Sell in May and Go Away
The investment world is full of sayings and little adages, cited as investment ‘rules’ but probably more like old wives’ tales. It is often possible to fit statistics to some of these.
New figures from Standard & Poors aim to prove the old saying “sell in May and go away, stay away until St Ledger’s Day”. They show that over last decade the stockmarkets in Finland, France, Germany, Greece, Ireland, Italy, Portugal, Sweden and Switzerland have all had negative returns on average over Summer months.
In fact, there has been no major European market where the average Summer performance is better than the start of the year. It is the final four months of the year that still contribute the most to full year stockmarket returns.

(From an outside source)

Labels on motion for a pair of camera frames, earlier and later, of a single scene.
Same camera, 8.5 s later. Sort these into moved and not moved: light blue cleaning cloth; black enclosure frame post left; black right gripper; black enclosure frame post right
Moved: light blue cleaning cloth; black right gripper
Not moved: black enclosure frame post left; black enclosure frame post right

So, does this mean we should all move our investment portfolios to cash at the end of April and reinvest in the markets at the start of September, on the arrival of a traditional horse race? Probably not.
Investment markets are notoriously difficult to time. Missing out on only a few days of positive returns can often have a massive impact on the total return you get during the course of a typical year.

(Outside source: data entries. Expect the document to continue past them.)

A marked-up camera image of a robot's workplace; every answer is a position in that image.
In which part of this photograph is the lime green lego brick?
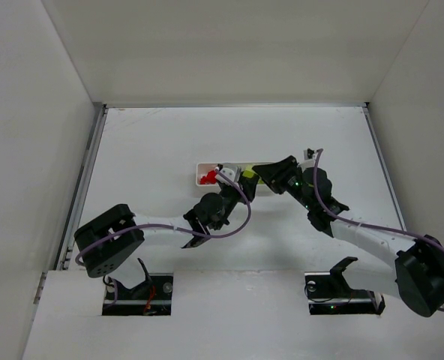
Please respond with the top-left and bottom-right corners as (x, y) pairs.
(241, 169), (260, 183)

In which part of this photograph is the red round lego piece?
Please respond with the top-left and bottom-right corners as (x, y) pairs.
(199, 170), (217, 185)

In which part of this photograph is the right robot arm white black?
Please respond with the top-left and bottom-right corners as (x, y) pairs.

Nobody can accurately predict what investment markets will do in the short-term. An investment strategy where you try to time the markets might get lucky once or twice, but over the longer term is a losing strategy, particularly when you factor in the extra trading costs and tax implications of regular trading.
Selling in May and staying away until St Ledger’s Day might have worked during some time periods historically, but there is no guarantee it will make you any better off in the future.